Tuberculosis was once well controlled in many parts
of the world. The lowest-income groups suffer most
from the disease, and industrialisation and consequent
improvements in health standards in many countries
have contributed to decreased tuberculosis rates. In
the Middle East, the prevalence rate of the disease was
as low as 6·2 per 100 000 people in 2010 in the United
Arab Emirates; the rate was 277 per 100 000 people
in 1990 in Yemen, dropping to 71 per 100 000 people
in 2010. Similar  decreasing trends occurred in many
countries in the region except Kuwait, where the rate
per 100 000 people increased from 19 in 1990 to 51 in
2010. The observed rise in prevalence is most probably
attributed to screening and surveillance programmes
established in Kuwait. The prevalence has been stable
since 1990 in Saudi Arabia, at 23 per 100 000 people.

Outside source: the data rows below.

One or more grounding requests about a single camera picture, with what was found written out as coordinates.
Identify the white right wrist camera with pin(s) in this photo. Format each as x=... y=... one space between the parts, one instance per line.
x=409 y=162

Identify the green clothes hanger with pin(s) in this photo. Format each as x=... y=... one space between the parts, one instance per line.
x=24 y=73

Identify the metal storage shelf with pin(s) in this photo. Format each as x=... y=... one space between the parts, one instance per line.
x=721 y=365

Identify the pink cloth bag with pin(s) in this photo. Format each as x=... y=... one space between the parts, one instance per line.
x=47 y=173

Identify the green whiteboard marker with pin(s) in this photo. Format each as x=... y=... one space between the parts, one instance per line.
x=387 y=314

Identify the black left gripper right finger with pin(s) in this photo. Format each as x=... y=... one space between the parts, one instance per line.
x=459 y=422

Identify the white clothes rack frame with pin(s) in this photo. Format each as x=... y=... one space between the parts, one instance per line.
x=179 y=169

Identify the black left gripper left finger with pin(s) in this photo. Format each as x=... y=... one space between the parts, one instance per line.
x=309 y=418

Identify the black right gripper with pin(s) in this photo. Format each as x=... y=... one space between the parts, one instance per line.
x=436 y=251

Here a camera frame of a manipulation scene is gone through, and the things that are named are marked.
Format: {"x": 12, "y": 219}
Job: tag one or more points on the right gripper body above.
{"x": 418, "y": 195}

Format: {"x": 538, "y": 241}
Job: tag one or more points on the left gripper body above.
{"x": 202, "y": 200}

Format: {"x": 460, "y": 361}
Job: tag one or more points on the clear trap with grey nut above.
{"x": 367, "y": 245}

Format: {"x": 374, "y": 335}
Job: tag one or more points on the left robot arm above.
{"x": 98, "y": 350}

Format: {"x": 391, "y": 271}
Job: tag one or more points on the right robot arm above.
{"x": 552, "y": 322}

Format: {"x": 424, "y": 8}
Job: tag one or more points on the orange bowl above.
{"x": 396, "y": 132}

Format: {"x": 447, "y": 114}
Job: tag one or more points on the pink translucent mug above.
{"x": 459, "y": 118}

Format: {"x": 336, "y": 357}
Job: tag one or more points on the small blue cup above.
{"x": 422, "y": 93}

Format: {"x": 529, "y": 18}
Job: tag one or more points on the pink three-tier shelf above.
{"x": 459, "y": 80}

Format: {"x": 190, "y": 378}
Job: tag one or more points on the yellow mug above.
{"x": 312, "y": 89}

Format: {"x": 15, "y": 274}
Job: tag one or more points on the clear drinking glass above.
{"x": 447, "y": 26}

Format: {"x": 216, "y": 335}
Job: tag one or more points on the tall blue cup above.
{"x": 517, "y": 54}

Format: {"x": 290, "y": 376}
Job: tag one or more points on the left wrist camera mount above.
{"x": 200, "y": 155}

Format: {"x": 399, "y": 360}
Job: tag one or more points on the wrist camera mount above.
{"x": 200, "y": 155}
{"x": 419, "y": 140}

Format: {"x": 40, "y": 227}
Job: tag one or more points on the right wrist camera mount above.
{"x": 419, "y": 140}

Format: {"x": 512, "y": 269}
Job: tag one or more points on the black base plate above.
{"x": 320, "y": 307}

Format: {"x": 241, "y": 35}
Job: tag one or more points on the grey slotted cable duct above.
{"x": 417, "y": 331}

It seems that in many parts of the Middle East,
expatriate workers from countries with a high prevalence of tuberculosis contribute to the occurrence of
new cases. In Saudi Arabia, for example, the incidence
of tuberculosis among expatriates is double that for
Saudi nationals. In Oman, the predominant strains of
M tuberculosis are similar to those commonly found in
the Indian subcontinent. The prevalence of the disease
in Iran was 23 per 100 000 people in 2012. Pulmonary
tuberculosis is the most common form of the disease
in the region. A recent WHO report indicates that, in
Iran, almost 52% of patients are smear-positive, 15%
are smear-negative, and 29% present with extrapulmonary involvement.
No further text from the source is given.